La question du troisième mandat éludée
Interrogé sur l’éventualité d’un troisième mandat pour Félix Tshisekedi, souvent perçue comme l’objectif caché de la révision, l’archevêque a botté en touche. « Je ne suis pas distributeur de mandats. Celui que la Constitution autorise, il en a la possibilité », a-t-il répondu, avant de recentrer le débat sur une vision plus large : « Ce qui est dans ma tête, c’est une Constitution adaptée aux réalités actuelles du monde et de notre pays, qui puisse conduire le peuple congolais au bonheur, qui puisse conduire à la bonne gouvernance et maintenir la souveraineté de la République Démocratique du Congo.

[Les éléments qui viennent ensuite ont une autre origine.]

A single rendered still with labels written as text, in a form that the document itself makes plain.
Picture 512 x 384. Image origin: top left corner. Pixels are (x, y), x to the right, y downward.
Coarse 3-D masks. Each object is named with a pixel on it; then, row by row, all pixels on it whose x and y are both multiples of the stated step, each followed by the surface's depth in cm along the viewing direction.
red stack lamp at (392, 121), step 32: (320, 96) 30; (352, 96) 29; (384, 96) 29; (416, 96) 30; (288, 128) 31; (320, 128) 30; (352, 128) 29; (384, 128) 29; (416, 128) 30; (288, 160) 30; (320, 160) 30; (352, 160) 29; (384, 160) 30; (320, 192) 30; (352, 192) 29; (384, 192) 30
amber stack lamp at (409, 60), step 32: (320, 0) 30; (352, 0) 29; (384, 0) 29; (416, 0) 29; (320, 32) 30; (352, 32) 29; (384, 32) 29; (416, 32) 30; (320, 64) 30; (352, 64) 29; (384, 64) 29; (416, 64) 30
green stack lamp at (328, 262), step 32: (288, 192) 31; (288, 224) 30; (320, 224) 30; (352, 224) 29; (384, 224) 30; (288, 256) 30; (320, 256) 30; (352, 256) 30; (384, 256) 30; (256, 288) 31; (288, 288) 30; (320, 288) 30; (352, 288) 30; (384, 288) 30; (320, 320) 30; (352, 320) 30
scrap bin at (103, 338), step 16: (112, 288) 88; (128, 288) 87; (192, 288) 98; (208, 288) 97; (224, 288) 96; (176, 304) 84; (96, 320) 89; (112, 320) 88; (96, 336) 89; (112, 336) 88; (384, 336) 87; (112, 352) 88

Ma bataille, ce n’est pas celle des individus. »
Un devoir de réserve stratégique
Sur la délocalisation du rassemblement, Ejiba Yamapia a refusé de pointer un responsable, invoquant son devoir de réserve. « Même si je le sais, je ne le dirai pas. Je dois me comporter comme celui qui fait que l’ordre règne dans notre pays », a-t-il expliqué, précisant qu’il préférait exprimer ses griefs directement auprès des ministres concernés plutôt que dans les médias. Une posture qui vise à maintenir un dialogue avec les autorités tout en poursuivant la mobilisation citoyenne.